# Work task:
The response must reproduce exactly every line of the material below holding the word "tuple".

# Data:
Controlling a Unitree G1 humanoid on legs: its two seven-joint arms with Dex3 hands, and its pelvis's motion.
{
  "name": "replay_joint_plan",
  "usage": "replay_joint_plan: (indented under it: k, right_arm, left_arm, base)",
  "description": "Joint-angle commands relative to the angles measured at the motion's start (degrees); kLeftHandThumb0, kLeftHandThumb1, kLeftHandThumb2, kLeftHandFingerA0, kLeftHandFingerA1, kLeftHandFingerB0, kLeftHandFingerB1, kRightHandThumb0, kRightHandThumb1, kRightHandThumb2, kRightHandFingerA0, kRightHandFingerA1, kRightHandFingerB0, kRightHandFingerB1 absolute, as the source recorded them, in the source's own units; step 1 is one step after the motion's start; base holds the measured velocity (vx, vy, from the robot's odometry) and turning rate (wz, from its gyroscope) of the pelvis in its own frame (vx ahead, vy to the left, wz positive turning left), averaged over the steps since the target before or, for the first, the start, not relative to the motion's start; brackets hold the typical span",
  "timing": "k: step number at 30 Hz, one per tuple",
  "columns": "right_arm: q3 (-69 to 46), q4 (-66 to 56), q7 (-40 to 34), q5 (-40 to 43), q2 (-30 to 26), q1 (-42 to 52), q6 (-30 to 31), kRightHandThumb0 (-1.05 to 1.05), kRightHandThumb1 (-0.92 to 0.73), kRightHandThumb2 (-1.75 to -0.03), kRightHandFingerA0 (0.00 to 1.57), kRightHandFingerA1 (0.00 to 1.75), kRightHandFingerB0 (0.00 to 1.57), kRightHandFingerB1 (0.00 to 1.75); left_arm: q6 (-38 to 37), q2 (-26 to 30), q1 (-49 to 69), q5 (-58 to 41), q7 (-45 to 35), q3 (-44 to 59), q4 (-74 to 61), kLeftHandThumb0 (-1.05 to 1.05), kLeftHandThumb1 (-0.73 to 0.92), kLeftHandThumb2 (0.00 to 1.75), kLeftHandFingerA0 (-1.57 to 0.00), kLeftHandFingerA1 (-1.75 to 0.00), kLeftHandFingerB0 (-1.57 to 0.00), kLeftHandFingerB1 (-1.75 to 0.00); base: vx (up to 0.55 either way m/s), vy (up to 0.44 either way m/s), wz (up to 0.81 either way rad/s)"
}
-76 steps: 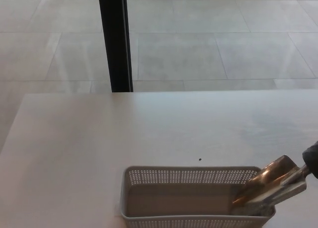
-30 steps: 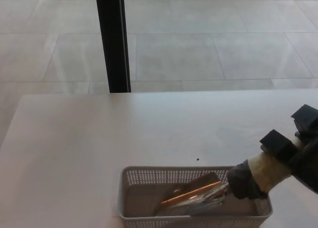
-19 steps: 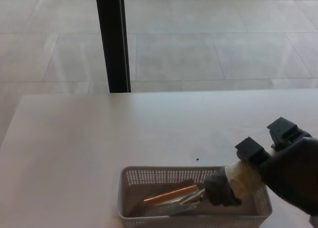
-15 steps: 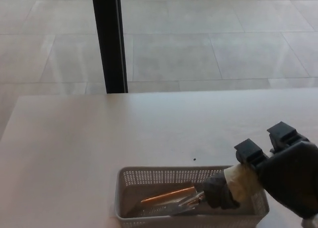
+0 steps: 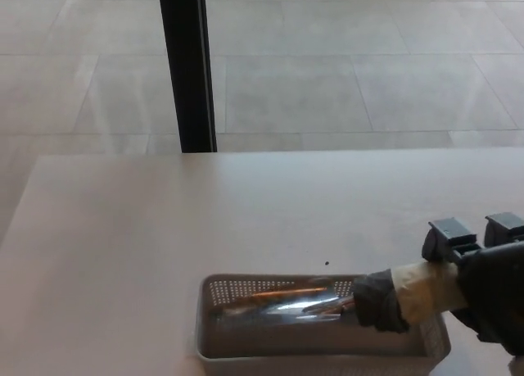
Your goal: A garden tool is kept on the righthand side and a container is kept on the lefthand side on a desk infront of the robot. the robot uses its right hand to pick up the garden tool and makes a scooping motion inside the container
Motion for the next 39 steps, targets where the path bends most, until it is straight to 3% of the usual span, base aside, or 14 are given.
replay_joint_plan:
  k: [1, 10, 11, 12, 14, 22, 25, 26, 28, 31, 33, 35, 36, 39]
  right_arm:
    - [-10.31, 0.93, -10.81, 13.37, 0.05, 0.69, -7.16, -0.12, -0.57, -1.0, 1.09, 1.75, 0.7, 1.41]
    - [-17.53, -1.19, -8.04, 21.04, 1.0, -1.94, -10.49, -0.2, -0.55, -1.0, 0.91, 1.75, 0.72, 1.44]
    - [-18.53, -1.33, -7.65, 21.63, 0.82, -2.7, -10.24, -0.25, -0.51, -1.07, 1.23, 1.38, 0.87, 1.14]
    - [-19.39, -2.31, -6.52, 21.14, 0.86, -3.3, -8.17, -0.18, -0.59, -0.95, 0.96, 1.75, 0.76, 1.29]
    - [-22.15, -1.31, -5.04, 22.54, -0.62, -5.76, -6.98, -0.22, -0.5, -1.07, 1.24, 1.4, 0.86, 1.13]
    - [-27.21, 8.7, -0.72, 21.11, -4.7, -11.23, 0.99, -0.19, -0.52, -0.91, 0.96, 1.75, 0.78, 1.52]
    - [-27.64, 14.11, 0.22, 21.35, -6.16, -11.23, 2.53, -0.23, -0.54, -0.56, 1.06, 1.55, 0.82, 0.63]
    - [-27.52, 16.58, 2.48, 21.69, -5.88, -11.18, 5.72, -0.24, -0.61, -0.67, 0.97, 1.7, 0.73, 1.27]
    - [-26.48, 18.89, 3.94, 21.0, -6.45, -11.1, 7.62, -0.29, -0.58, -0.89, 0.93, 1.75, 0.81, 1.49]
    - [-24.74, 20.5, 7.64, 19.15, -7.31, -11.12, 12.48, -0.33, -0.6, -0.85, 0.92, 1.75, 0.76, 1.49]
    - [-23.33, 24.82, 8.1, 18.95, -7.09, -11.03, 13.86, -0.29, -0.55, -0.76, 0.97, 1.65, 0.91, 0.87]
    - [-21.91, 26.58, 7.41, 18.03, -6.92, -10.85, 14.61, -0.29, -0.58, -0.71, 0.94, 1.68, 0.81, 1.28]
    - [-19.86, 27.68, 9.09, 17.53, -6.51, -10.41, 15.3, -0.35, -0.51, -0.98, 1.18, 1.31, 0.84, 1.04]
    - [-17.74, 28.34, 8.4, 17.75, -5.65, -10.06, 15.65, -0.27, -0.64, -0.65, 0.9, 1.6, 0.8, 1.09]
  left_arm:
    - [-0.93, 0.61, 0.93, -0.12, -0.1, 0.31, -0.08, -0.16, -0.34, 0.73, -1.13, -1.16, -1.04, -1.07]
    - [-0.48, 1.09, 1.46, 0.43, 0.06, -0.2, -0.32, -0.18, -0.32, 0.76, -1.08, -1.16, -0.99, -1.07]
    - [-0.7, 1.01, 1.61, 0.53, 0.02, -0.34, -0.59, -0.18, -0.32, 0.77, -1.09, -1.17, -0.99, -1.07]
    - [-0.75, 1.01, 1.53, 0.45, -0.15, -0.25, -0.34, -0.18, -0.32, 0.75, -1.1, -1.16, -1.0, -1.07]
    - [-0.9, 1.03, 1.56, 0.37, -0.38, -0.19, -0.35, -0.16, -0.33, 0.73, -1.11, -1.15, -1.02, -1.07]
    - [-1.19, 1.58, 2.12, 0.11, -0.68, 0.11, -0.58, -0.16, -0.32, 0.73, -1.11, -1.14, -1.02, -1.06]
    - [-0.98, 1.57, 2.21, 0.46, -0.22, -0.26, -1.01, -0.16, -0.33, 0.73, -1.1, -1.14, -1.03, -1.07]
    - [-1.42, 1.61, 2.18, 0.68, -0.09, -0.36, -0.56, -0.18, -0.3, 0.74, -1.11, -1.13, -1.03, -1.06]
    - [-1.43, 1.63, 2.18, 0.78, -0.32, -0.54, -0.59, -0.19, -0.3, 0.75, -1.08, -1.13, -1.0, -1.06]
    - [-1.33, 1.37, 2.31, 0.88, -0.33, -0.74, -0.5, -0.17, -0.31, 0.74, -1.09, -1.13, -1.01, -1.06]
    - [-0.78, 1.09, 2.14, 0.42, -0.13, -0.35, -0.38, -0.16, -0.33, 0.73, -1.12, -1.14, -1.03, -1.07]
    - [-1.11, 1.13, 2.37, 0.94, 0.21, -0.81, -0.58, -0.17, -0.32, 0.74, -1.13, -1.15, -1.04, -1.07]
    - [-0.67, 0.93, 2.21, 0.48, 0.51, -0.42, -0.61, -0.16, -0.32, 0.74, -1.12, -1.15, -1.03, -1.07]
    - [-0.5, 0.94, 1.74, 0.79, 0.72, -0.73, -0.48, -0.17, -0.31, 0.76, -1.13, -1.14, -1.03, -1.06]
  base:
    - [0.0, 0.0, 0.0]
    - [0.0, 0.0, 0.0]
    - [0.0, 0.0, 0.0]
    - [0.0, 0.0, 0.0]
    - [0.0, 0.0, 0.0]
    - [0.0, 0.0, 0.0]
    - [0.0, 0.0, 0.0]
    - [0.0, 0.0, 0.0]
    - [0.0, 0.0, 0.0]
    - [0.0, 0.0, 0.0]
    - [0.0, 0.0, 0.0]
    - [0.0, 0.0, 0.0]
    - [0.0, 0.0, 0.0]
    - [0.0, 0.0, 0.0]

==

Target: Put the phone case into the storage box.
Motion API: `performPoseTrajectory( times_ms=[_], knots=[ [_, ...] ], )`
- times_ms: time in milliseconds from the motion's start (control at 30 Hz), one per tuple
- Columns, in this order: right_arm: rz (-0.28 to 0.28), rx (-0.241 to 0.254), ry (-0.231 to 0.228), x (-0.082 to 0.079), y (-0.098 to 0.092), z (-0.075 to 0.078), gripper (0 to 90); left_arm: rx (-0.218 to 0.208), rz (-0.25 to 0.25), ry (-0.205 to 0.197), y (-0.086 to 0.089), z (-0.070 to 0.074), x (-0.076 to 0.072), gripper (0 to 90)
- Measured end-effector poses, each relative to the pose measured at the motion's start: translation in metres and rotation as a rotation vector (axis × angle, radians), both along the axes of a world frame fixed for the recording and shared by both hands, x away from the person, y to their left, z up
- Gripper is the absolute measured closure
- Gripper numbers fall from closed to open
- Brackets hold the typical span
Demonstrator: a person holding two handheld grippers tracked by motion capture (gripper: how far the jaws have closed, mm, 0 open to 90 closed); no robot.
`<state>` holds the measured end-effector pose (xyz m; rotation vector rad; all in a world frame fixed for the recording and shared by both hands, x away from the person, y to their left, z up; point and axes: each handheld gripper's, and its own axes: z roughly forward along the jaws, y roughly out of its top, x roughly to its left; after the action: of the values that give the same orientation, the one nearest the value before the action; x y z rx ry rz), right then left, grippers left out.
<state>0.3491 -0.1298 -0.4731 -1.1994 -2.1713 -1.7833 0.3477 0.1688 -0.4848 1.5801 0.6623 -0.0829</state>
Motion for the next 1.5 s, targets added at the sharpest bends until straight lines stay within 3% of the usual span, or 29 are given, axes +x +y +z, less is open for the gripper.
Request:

# Response area:
  "timing": "k: step number at 30 Hz, one per tuple",
- times_ms: time in milliseconds from the motion's start (control at 30 Hz), one per tuple

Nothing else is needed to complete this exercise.